> **REQUIRED WORK**:
Determine how many lines in the listing contain the string "circle". Only that number goes in the answer.

> **INPUT DATA**:
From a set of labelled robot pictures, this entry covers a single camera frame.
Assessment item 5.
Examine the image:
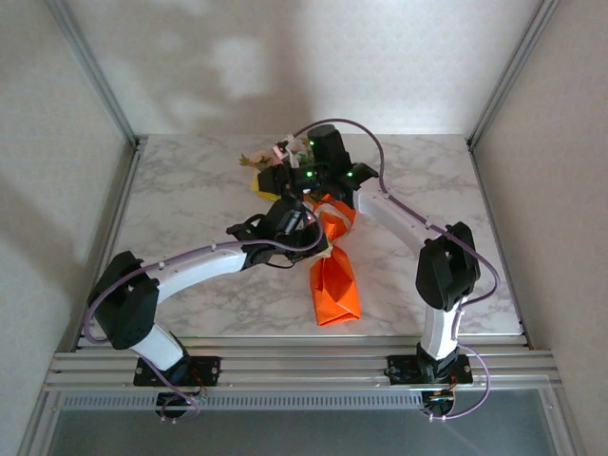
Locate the artificial flower bunch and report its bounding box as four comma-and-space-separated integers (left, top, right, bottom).
238, 136, 314, 182

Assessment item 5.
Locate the orange wrapping paper sheet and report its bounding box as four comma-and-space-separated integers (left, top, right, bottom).
251, 175, 363, 328

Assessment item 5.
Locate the wide aluminium extrusion beam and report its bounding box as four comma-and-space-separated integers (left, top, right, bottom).
42, 334, 562, 393

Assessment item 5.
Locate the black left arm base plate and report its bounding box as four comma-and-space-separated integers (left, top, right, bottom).
133, 355, 222, 387

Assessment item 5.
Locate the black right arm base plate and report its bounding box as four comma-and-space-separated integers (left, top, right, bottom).
387, 353, 474, 386

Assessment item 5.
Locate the grey slotted cable duct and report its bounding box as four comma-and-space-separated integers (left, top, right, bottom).
59, 392, 427, 412

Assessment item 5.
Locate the aluminium side rail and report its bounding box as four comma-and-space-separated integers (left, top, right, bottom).
467, 135, 536, 351
70, 140, 146, 352

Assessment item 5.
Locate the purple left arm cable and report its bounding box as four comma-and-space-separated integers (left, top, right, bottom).
83, 208, 325, 424

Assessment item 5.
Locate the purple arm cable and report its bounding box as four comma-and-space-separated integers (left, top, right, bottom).
83, 208, 325, 424
275, 118, 503, 422

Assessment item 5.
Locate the aluminium frame post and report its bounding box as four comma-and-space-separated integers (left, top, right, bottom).
45, 0, 143, 148
467, 0, 562, 148

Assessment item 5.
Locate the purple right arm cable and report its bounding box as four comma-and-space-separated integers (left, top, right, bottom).
275, 118, 503, 422

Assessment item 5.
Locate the aluminium lower frame leg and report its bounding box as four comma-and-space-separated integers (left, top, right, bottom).
539, 387, 586, 456
17, 391, 63, 456

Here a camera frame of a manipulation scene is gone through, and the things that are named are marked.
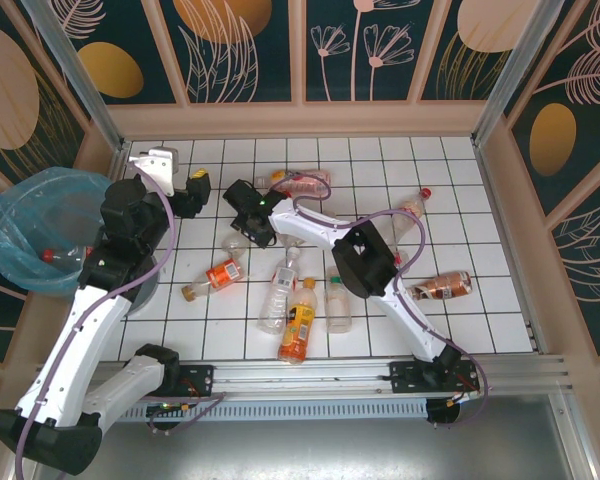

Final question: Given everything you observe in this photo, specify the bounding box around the wall panel with orange circle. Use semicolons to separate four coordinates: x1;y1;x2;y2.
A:
159;0;294;105

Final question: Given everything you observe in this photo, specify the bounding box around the aluminium corner post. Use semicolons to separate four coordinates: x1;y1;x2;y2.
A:
22;0;132;151
471;0;566;147

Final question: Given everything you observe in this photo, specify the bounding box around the orange label clear bottle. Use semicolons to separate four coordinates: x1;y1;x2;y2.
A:
181;258;248;303

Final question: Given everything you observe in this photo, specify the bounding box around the slotted grey cable duct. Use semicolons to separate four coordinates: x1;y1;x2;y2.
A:
47;399;430;422

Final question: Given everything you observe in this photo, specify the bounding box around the crushed clear plastic bottle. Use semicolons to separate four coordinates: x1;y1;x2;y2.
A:
221;230;306;261

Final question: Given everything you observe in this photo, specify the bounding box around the copper label plastic bottle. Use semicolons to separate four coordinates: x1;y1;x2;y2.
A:
408;270;474;303

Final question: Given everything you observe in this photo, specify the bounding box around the pink label plastic bottle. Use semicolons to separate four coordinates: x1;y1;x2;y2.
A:
254;168;331;197

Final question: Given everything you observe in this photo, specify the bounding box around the grey sheet metal base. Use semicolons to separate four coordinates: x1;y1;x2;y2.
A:
9;394;600;480

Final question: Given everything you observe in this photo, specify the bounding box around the orange juice plastic bottle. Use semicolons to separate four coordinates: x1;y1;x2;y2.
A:
277;277;318;365

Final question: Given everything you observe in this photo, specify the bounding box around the wall panel with pale circle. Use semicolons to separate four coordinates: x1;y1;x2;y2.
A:
419;0;536;101

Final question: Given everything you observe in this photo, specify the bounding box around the wall panel with golden oval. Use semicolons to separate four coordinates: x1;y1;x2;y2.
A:
504;0;600;221
39;0;179;106

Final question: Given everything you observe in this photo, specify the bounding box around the wall panel with pink leaves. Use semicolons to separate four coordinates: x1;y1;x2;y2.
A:
549;144;600;356

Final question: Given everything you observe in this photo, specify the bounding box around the grey metal bin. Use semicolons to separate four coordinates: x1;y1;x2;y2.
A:
127;252;160;319

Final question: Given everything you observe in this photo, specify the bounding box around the wall panel with pink flowers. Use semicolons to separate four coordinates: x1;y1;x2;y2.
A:
304;0;416;104

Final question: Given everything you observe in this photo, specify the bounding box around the whitish bottle with green cap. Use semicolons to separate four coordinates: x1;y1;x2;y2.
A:
323;267;354;335

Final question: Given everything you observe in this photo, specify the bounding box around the aluminium table edge rail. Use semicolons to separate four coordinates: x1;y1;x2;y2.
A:
473;139;549;354
110;141;132;181

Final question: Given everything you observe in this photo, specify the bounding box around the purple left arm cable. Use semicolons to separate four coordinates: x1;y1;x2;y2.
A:
12;159;227;476

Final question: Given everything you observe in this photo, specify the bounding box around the clear bottle with red cap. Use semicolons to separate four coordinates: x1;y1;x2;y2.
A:
40;245;92;269
390;187;434;275

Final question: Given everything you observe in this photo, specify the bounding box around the clear bottle with white cap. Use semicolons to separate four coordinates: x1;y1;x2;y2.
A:
257;246;302;335

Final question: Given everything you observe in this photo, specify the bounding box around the wall panel with large pale disc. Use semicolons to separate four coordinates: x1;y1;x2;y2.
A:
0;17;91;169

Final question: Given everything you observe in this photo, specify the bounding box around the blue plastic bin liner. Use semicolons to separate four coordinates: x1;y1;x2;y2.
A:
0;167;115;297

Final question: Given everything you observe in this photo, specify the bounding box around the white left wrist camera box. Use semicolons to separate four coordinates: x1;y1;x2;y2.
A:
127;145;182;197

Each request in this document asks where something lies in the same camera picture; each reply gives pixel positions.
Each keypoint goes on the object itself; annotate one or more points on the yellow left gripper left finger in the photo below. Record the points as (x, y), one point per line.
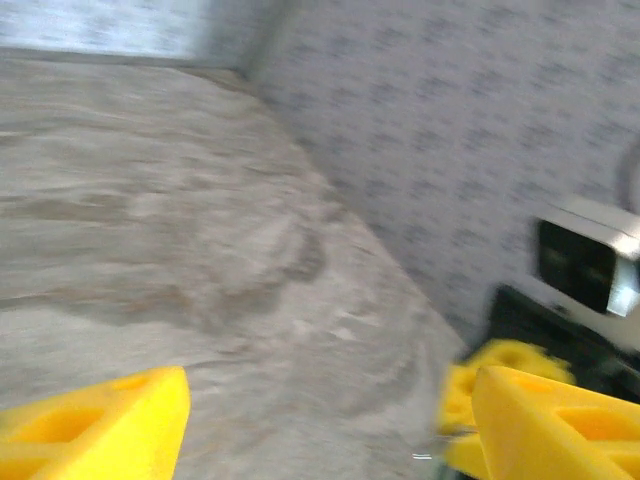
(125, 420)

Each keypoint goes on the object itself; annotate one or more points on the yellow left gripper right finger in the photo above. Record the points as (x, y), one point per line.
(530, 435)

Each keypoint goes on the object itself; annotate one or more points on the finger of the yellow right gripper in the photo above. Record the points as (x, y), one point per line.
(457, 410)

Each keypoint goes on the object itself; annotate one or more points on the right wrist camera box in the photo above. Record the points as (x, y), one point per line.
(575, 260)

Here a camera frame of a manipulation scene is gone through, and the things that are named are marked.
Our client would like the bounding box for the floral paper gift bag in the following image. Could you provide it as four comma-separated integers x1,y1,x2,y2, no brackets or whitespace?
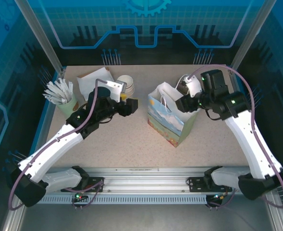
148,74,200,148

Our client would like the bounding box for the white paper cup stack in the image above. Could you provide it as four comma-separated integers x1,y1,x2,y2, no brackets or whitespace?
117,75,135,95

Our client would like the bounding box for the white paper napkin stack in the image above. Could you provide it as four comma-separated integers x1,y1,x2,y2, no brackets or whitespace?
77,67,115,101

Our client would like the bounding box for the brown pulp carrier stack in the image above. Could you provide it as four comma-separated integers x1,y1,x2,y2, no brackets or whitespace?
179,80,189,95

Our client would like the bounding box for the pale green cup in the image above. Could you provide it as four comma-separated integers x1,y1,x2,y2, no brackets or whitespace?
56,95,80,119

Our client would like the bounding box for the white paper stick packet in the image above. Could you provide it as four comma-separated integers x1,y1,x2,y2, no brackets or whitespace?
43,94,62,105
66,81,75,98
43,89,64,103
47,81,69,99
57,77,70,97

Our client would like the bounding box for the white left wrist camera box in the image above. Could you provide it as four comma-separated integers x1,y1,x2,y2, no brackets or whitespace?
105,80,128,102

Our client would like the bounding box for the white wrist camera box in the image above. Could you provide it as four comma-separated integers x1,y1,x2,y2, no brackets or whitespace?
185,75,204,98
105,80,128,102

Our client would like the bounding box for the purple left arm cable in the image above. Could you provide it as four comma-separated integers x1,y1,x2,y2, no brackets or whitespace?
8,78,110,212

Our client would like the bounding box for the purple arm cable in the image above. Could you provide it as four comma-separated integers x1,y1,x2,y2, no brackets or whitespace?
8,78,110,212
188,64,283,209

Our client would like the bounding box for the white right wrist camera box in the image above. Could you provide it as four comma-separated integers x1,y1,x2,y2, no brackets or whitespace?
185,75,204,98

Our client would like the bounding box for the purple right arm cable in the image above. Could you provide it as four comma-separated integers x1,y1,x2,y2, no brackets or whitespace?
188,64,283,209

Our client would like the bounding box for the aluminium frame post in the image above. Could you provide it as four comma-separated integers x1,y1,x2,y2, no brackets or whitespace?
14,0,65,73
229,0,278,73

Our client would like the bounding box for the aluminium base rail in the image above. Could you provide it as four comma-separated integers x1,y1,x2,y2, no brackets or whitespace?
25,166,276,196

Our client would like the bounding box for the white slotted cable duct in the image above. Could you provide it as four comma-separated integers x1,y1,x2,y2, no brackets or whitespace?
39,194,208,205

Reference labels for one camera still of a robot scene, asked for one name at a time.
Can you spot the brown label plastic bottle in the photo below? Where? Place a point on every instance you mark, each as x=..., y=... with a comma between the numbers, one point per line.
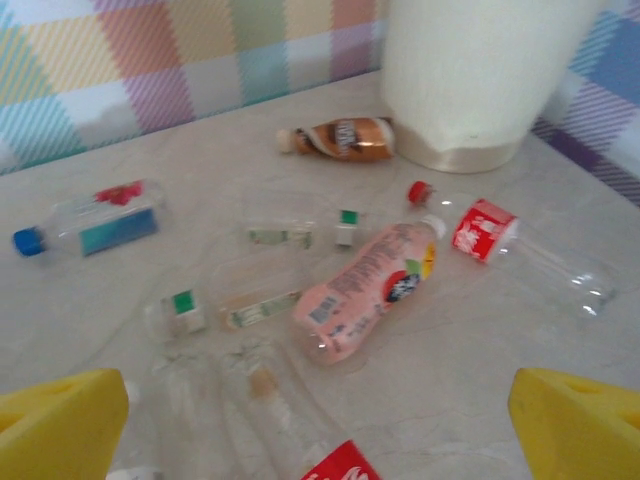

> **SOLUTION TO THIS EXERCISE**:
2